═══ Supplied information
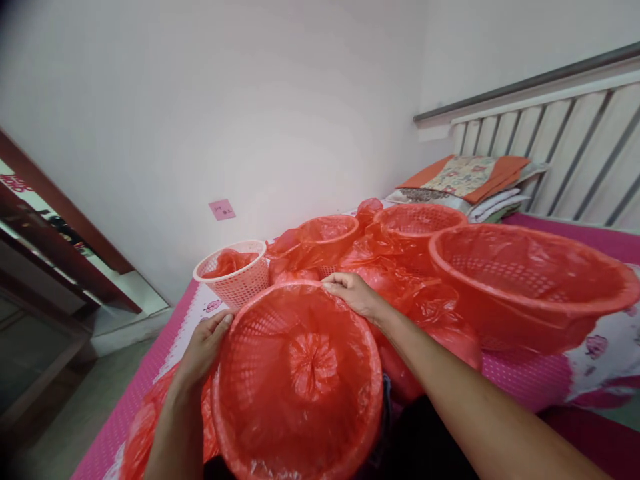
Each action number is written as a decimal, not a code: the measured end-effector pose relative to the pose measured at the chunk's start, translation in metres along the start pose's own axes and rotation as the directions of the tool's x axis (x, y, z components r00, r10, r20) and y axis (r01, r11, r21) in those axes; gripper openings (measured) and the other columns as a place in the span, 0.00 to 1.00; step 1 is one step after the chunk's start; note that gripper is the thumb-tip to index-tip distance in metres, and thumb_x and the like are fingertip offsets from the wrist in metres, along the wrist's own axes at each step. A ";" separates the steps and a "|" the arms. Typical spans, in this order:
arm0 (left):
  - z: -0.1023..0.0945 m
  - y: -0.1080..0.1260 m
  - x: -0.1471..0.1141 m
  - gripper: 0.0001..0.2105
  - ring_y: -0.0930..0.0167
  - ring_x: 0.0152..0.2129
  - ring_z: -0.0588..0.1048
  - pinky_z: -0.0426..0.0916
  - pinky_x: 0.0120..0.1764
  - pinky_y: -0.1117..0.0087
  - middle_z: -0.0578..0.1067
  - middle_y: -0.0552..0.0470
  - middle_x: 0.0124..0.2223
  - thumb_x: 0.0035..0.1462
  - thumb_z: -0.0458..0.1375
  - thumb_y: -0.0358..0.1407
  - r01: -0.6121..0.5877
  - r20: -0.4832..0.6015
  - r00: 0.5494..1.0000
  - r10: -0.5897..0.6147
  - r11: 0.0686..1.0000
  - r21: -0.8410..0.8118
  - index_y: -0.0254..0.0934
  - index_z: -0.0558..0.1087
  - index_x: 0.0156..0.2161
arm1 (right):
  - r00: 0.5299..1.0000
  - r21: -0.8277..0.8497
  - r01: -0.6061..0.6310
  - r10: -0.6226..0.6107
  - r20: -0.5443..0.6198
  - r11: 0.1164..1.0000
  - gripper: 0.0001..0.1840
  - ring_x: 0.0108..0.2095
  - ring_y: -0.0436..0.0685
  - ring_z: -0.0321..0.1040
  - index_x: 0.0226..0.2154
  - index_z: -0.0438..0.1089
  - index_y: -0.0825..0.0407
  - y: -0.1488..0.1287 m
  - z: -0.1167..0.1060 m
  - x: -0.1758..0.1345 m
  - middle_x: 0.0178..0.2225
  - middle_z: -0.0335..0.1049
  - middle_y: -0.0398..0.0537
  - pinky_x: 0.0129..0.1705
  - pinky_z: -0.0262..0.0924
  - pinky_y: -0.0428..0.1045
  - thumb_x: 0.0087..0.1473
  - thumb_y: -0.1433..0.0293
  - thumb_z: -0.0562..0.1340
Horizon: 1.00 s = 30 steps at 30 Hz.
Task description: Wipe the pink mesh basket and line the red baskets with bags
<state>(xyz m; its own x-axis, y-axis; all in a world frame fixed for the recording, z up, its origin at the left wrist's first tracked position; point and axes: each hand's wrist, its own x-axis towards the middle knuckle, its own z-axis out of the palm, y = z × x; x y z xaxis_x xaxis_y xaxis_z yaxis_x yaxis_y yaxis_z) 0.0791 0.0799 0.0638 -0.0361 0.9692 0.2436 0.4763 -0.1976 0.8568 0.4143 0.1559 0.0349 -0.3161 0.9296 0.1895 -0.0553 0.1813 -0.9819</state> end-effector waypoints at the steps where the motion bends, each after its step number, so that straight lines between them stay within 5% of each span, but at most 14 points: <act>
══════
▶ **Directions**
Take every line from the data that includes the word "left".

▶ **Expected answer**
arm0 (left):
<state>(xyz m; its own x-axis, y-axis; all in a world frame fixed for the recording, z up, its origin at the left wrist's first tracked position; point and axes: each hand's wrist, its own x-axis towards the middle knuckle, its own z-axis out of the palm, y = z × x; x y z xaxis_x xaxis_y xaxis_z yaxis_x yaxis_y yaxis_z) 0.0791 0.0799 0.0638 -0.0361 0.9692 0.2436 0.4763 -0.1976 0.8568 0.4143 0.1559 0.0349 -0.3161 0.9296 0.1895 -0.0553 0.1813 -0.9819</state> end-effector waypoints at the steps where the motion bends, each after its step number, so that straight lines between them stay within 5% of each span, but at most 14 points: <act>

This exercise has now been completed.